WHAT YOU ARE ASKED TO DO:
Restate all of the records below exactly. Do not carry over any image.

EXERCISE MATERIAL:
◇ ◇ ◇

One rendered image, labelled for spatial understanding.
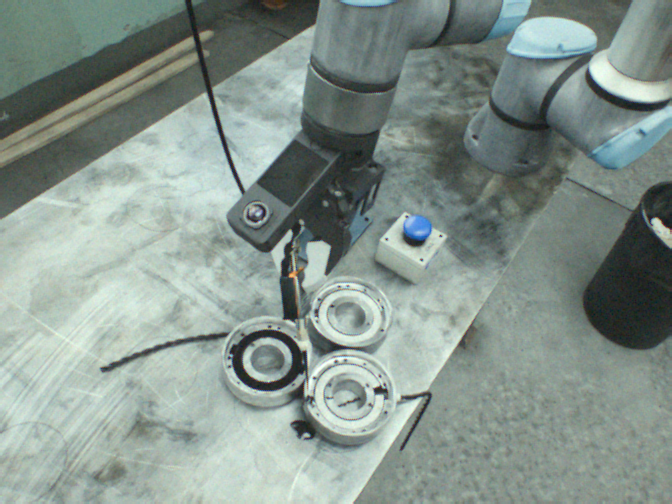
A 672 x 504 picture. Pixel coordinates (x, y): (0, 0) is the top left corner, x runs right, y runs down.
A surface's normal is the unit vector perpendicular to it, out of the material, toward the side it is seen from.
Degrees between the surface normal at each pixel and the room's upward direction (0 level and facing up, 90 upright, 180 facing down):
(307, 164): 23
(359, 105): 85
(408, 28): 92
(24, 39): 90
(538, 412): 0
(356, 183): 8
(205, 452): 0
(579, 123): 91
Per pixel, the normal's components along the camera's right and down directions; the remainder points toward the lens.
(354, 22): -0.28, 0.63
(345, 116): -0.07, 0.69
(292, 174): -0.09, -0.33
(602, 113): -0.72, 0.54
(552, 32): 0.05, -0.71
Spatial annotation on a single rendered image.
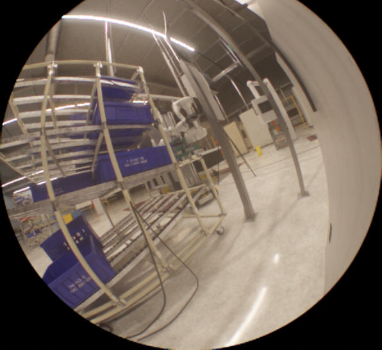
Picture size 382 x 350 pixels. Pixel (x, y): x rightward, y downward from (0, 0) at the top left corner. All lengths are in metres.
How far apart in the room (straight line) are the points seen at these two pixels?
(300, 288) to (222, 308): 0.36
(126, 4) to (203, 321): 10.58
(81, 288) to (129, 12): 10.44
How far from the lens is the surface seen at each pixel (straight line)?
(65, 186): 1.28
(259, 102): 4.33
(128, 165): 0.87
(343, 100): 0.23
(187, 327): 0.78
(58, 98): 1.25
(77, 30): 10.43
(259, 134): 7.13
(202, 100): 1.20
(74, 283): 0.84
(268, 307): 0.72
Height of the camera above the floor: 0.67
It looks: 2 degrees up
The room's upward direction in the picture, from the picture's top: 23 degrees counter-clockwise
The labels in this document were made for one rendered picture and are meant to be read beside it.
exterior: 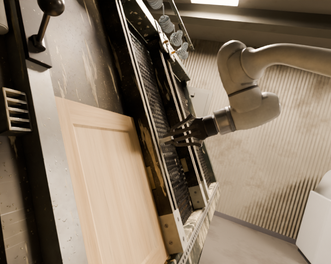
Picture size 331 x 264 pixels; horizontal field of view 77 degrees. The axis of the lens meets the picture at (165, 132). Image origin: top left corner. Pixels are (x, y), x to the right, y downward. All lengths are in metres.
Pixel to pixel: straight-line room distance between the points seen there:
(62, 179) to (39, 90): 0.16
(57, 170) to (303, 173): 3.94
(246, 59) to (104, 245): 0.61
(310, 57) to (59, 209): 0.62
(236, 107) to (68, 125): 0.50
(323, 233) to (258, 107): 2.97
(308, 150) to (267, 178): 0.79
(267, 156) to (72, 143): 3.70
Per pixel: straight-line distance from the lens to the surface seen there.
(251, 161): 3.96
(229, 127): 0.73
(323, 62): 0.62
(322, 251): 3.64
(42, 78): 0.46
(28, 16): 0.52
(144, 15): 1.32
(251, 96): 0.72
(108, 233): 0.53
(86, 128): 0.54
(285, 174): 4.07
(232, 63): 0.71
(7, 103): 0.41
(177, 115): 1.27
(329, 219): 3.54
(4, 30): 0.50
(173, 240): 0.78
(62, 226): 0.40
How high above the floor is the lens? 1.30
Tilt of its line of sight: 1 degrees down
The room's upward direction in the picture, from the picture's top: 15 degrees clockwise
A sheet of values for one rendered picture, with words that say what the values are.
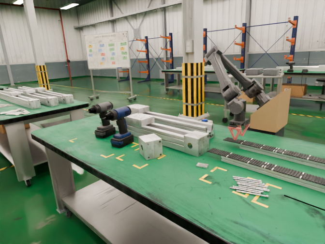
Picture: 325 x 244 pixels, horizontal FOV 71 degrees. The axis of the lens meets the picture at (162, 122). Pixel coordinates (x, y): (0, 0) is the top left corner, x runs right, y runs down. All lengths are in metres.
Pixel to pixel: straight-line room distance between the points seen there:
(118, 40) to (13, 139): 4.83
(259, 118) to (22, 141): 2.20
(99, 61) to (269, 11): 5.82
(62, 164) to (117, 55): 5.27
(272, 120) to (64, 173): 1.56
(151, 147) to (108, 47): 6.11
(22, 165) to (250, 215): 2.35
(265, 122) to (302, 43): 7.34
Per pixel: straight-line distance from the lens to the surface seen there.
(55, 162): 1.95
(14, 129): 2.65
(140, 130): 1.42
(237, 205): 0.85
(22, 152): 2.72
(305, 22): 8.84
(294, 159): 1.21
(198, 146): 1.14
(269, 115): 1.56
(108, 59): 7.12
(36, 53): 11.22
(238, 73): 1.61
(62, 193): 2.07
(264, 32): 9.15
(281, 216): 0.84
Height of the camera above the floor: 1.27
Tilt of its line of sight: 16 degrees down
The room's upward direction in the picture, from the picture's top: 3 degrees counter-clockwise
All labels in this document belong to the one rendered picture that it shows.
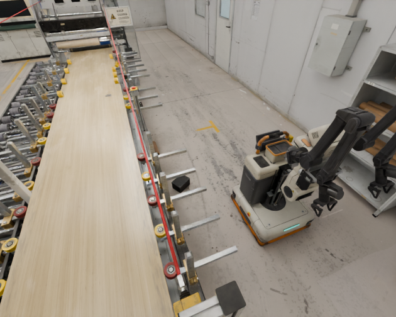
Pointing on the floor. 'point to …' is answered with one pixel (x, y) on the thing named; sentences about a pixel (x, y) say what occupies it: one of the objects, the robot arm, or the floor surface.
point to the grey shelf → (361, 170)
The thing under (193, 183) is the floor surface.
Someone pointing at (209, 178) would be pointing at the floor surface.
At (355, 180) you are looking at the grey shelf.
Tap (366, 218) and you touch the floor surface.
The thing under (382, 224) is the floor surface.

◇ ◇ ◇

YOUR RESPONSE:
One rendered image, labelled for spatial understanding.
A 672 x 504 picture. Pixel coordinates (x, y): (0, 0) is the top left corner, x runs right, y runs down.
A surface's normal is the unit vector perpendicular to it, out of the material, toward the side it is seen from.
Degrees between the surface normal at each pixel and the room's upward direction (0 level and facing up, 90 upright, 180 facing down):
(307, 164): 23
(359, 105): 85
(408, 28): 92
(24, 39): 90
(538, 412): 0
(356, 183): 8
(205, 452): 0
(579, 123): 91
Per pixel, the normal's components along the camera's right and down directions; the remainder points toward the lens.
(354, 22): -0.28, 0.63
(345, 116): -0.07, 0.69
(292, 174): -0.09, -0.33
(602, 113): -0.72, 0.54
(552, 32): 0.05, -0.71
Spatial annotation on a single rendered image.
Picture size 382 x 350 pixels. Pixel (x, y): x rightward, y downward from (0, 0) at the top left corner. All lengths are in metres.
How far apart in the room (straight line) are the points seen at these two pixels?
(300, 288) to (222, 308): 0.36
(126, 4) to (203, 321): 10.58
(81, 288) to (129, 12): 10.44
How far from the lens is the surface seen at each pixel (straight line)?
(65, 186): 1.28
(259, 102): 4.33
(128, 165): 0.87
(343, 100): 0.23
(187, 327): 0.78
(58, 98): 1.25
(77, 30): 10.43
(259, 134): 7.13
(202, 100): 1.20
(74, 283): 0.84
(268, 307): 0.72
Height of the camera above the floor: 0.67
It looks: 2 degrees up
The room's upward direction in the picture, from the picture's top: 23 degrees counter-clockwise
The labels in this document were made for one rendered picture and are meant to be read beside it.
exterior: 
Picture size 331 x 264 pixels; horizontal field of view 77 degrees. The axis of the lens meets the picture at (165, 132). Image origin: top left corner. Pixels are (x, y), x to the right, y downward. All lengths are in metres.
Pixel to pixel: straight-line room distance between the points seen there:
(62, 179) to (39, 90): 0.16
(57, 170) to (303, 173): 3.94
(246, 59) to (104, 245): 0.61
(310, 57) to (59, 209): 0.62
(236, 107) to (68, 125): 0.50
(323, 233) to (258, 107): 2.97
(308, 150) to (267, 178): 0.79
(267, 156) to (72, 143): 3.70
Per pixel: straight-line distance from the lens to the surface seen there.
(251, 161): 3.96
(229, 127): 0.73
(323, 62): 0.62
(322, 251): 3.64
(42, 78): 0.46
(28, 16): 0.52
(144, 15): 1.32
(251, 96): 0.72
(108, 233): 0.53
(86, 128): 0.54
(285, 174): 4.07
(232, 63): 0.71
(7, 103): 0.41
(177, 115): 1.27
(329, 219): 3.54
(4, 30): 0.50
(173, 240): 0.78
(62, 226): 0.40
How high above the floor is the lens? 1.30
Tilt of its line of sight: 1 degrees down
The room's upward direction in the picture, from the picture's top: 15 degrees clockwise
A sheet of values for one rendered picture, with words that say what the values are.
Picture: 325 x 244 pixels, horizontal FOV 71 degrees. The axis of the lens meets the picture at (162, 122). Pixel coordinates (x, y): (0, 0) is the top left corner, x runs right, y runs down. All lengths are in metres.
Pixel to pixel: straight-line room distance between the points seen there:
(118, 40) to (13, 139): 4.83
(259, 118) to (22, 141): 2.20
(99, 61) to (269, 11): 5.82
(62, 164) to (117, 55): 5.27
(272, 120) to (64, 173): 1.56
(151, 147) to (108, 47): 6.11
(22, 165) to (250, 215): 2.35
(265, 122) to (302, 43): 7.34
Per pixel: straight-line distance from the lens to the surface seen there.
(55, 162): 1.95
(14, 129): 2.65
(140, 130): 1.42
(237, 205): 0.85
(22, 152): 2.72
(305, 22): 8.84
(294, 159): 1.21
(198, 146): 1.14
(269, 115): 1.56
(108, 59): 7.12
(36, 53): 11.22
(238, 73): 1.61
(62, 193): 2.07
(264, 32): 9.15
(281, 216): 0.84
Height of the camera above the floor: 1.27
Tilt of its line of sight: 16 degrees down
The room's upward direction in the picture, from the picture's top: 3 degrees counter-clockwise
All labels in this document belong to the one rendered picture that it shows.
Pointing on the floor. 'point to …' is answered with one pixel (x, y) on the thing named; sentences about a pixel (x, y) say what occupies it: one of the objects, the robot arm, or the floor surface.
point to the grey shelf → (361, 170)
The thing under (193, 183) is the floor surface.
Someone pointing at (209, 178) would be pointing at the floor surface.
At (355, 180) you are looking at the grey shelf.
Tap (366, 218) and you touch the floor surface.
The thing under (382, 224) is the floor surface.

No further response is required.